Строили свободные люди усердием своим церковь Спаса. Проходящий игумен постригал подвижника в монахи, ближний епископ посвящал его в иереи: ставился монастырек из пришлых людей, из которых одни делались хозяевами-монахами, другие – рабочими, то есть бельцами, основатель – игуменом. Под деревянным монастырьком выстраивалась из свободных людей слобода, жители которой и тянули тягло на церковь и на князя. Они перестали называться «гулящими» и «бобылями», а сделались людьми тяглыми, живущими под Христом, – «крестьянами».
Они тынили монастырь и двор, сгоном орали землю на монахов, сеяли, жали, возили сено, косили десятинами и также возили на монастырский двор. По большой реке они же ставили зимой и летом езы, ходили на невод по малым притокам, осенним временем били бобров и забивали истоки; прудили пруды, оплетали сады. На Пасху и Петров день приходили к игумену со всем, кто что мог принести.
Молотили рожь, пекли хлебы, мололи солод и варили пиво уже сами иноки, во главе которых образцом и примером стоял неусыпный настоятель.
Соединенными и усердными трудами вскоре пришельцы достигли того, что могли ставить запасные избы и назначать дворы, на которые и созывали новых насельников. Свободно располагавшие выбором места для жительства особенно усердно шли сюда и оставались здесь. Бессемейные и престарелые постригались. В монастыре вскоре объявился настоятель и братия со властями: келарем, трапезником, ватажником, дьяком и даже посельскими старцами в то время, когда настойчивым трудом удалось врубиться далеко в лес и устроить отдаленные хозяйства.
Один раз, идя на такое дело, в одной стороне новые люди натолкнулись на соседа. Дело было так.

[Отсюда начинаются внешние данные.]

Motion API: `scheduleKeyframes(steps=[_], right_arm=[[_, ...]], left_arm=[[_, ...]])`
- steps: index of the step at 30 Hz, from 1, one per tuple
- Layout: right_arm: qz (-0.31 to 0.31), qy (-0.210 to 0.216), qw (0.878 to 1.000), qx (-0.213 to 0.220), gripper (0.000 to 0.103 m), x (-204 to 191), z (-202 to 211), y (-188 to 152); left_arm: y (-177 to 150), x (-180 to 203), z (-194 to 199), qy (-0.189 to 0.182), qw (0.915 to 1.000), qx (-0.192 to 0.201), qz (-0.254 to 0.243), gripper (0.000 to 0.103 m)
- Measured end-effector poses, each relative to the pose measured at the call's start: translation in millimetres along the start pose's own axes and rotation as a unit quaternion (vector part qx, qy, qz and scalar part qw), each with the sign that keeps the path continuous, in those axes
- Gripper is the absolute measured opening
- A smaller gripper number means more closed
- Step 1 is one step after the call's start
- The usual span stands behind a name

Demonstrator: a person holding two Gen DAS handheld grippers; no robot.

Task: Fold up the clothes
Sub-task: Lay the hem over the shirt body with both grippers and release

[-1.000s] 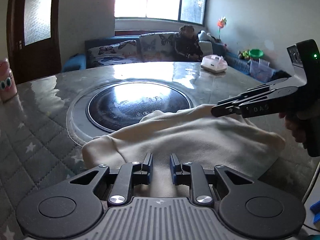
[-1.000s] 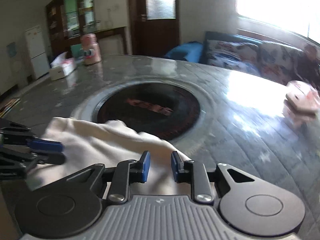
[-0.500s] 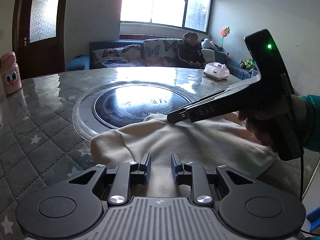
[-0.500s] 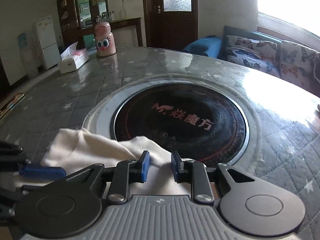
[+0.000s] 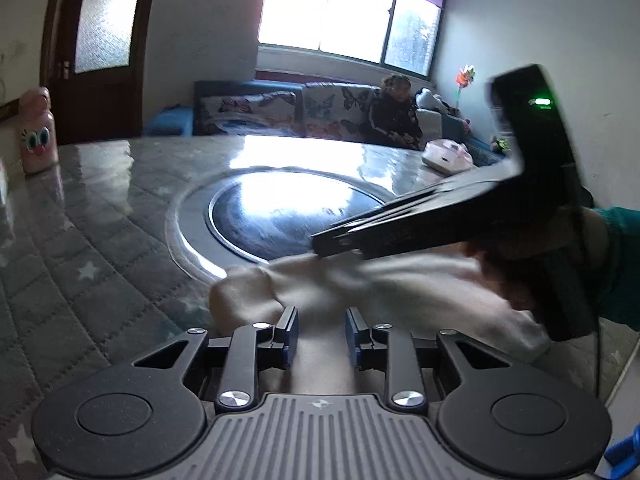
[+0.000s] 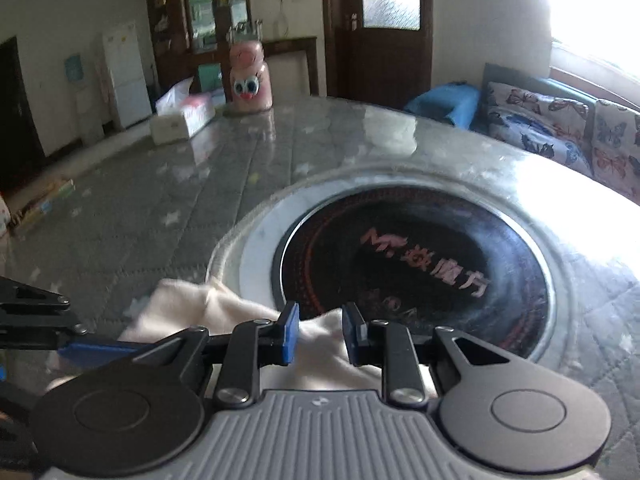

Накосили монастырские пришельцы сено, сложили в стога, приехали с возами взять сено про зимний запас, а оно все растаскано, и остожья вырыты и брошены. Стали допрашиваться, стали искать; объявились такие же новые пришлые люди, расчистившие лес и заводившие пашню. Межи встретились и перепутались.
Клали соседи между собой такой обычный уговор: «что от пня к дубу, а от дуба к лесу, да на березу, а на березе сук вислой» – то наше; и опять путались, опять начинали споры. Из чужих людей выбирался любой пройти по меже и для доказательства призвать в посредники и свидетели мать сыру землю (то есть положить на голову дерн), но монастырщина принимала то дело за языческое. Выбирался из них один: брал образ Пречистой, ставил себе на голову и шел по той же меже, которая казалась ему справедливой, и решал спор. Но и этого оказалось мало: надо было обращаться под защиту властей.
На беду и кстати, в другой раз и в другой стороне, объявлялось новое горе: попались неведомые люди, черномазые, скуластые, сыроядцы. Земли они не пахали, а на лес была у них вся надежда: тут и зверь, и птица, то есть товар и пища. Тут и святые места, где жили боги их и стояли в виде деревянных чурбанов. Эти шли с упорством и оружием, грозили пожечь все и всех выгнать.
Надо было строить земляную крепость и искать сильной защиты: явилась вторая большая нужда.
Сам настоятель собрался в путь. Трудными непроезжими дорогами добрался он до стольного города, где при помощи благочестивых добрых людей доходил до властей. Объявляли ему государеву милость: в сочельник на Рождество Христово становиться пред государевы светлые очи.
Когда на «стиховне» начали певчие государевы петь стихари, дальний пришлец подходил со святыней. Государь сходил с своего места и, не отходя от него, принимал своими руками ту святыню – образ Спаса, просфору и святую воду в восковом сосудце.